> **Activity**:
Copy the data exactly from the line that contains "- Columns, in" through the line that contains "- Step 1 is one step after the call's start", keeping both end lines and leaving out everything else.

> **Collected data**:
◇ ◇ ◇ ◇

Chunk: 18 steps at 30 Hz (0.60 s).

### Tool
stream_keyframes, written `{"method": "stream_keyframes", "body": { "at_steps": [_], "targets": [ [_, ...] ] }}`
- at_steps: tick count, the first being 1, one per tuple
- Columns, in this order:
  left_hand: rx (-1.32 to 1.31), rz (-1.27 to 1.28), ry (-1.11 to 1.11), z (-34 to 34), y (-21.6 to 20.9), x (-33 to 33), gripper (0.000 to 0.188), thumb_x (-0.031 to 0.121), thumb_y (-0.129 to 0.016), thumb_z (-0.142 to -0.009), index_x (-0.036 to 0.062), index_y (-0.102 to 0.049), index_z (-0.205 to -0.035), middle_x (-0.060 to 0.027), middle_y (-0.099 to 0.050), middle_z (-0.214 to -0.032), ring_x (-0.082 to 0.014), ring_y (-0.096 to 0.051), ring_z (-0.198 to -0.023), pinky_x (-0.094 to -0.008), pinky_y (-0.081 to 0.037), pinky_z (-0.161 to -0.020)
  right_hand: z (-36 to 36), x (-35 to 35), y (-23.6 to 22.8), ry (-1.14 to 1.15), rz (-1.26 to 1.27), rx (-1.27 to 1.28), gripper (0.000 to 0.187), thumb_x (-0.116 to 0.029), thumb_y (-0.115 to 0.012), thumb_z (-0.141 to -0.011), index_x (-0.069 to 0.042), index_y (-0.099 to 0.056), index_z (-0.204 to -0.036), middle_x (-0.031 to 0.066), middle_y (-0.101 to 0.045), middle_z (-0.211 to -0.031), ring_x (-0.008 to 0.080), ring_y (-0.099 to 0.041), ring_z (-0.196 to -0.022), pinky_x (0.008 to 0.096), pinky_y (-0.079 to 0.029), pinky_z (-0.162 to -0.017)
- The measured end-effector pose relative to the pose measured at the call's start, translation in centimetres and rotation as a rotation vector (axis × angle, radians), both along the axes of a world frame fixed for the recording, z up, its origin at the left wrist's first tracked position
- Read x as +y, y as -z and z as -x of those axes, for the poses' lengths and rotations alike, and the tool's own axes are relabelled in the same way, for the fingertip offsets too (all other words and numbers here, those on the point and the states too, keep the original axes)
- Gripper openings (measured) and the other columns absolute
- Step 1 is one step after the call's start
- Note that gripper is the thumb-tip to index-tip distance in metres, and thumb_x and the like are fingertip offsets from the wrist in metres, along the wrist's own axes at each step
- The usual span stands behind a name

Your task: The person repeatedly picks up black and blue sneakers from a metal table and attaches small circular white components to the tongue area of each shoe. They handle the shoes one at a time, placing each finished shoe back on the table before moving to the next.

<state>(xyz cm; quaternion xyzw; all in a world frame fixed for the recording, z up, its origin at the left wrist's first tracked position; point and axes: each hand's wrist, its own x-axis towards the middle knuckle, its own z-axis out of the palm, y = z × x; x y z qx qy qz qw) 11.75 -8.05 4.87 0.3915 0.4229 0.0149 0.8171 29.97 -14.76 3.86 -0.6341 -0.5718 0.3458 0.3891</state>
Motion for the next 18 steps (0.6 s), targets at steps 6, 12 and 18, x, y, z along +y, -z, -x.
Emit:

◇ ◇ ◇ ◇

> **Solution to this task**:
- Columns, in this order:
  left_hand: rx (-1.32 to 1.31), rz (-1.27 to 1.28), ry (-1.11 to 1.11), z (-34 to 34), y (-21.6 to 20.9), x (-33 to 33), gripper (0.000 to 0.188), thumb_x (-0.031 to 0.121), thumb_y (-0.129 to 0.016), thumb_z (-0.142 to -0.009), index_x (-0.036 to 0.062), index_y (-0.102 to 0.049), index_z (-0.205 to -0.035), middle_x (-0.060 to 0.027), middle_y (-0.099 to 0.050), middle_z (-0.214 to -0.032), ring_x (-0.082 to 0.014), ring_y (-0.096 to 0.051), ring_z (-0.198 to -0.023), pinky_x (-0.094 to -0.008), pinky_y (-0.081 to 0.037), pinky_z (-0.161 to -0.020)
  right_hand: z (-36 to 36), x (-35 to 35), y (-23.6 to 22.8), ry (-1.14 to 1.15), rz (-1.26 to 1.27), rx (-1.27 to 1.28), gripper (0.000 to 0.187), thumb_x (-0.116 to 0.029), thumb_y (-0.115 to 0.012), thumb_z (-0.141 to -0.011), index_x (-0.069 to 0.042), index_y (-0.099 to 0.056), index_z (-0.204 to -0.036), middle_x (-0.031 to 0.066), middle_y (-0.101 to 0.045), middle_z (-0.211 to -0.031), ring_x (-0.008 to 0.080), ring_y (-0.099 to 0.041), ring_z (-0.196 to -0.022), pinky_x (0.008 to 0.096), pinky_y (-0.079 to 0.029), pinky_z (-0.162 to -0.017)
- The measured end-effector pose relative to the pose measured at the call's start, translation in centimetres and rotation as a rotation vector (axis × angle, radians), both along the axes of a world frame fixed for the recording, z up, its origin at the left wrist's first tracked position
- Read x as +y, y as -z and z as -x of those axes, for the poses' lengths and rotations alike, and the tool's own axes are relabelled in the same way, for the fingertip offsets too (all other words and numbers here, those on the point and the states too, keep the original axes)
- Gripper openings (measured) and the other columns absolute
- Step 1 is one step after the call's start

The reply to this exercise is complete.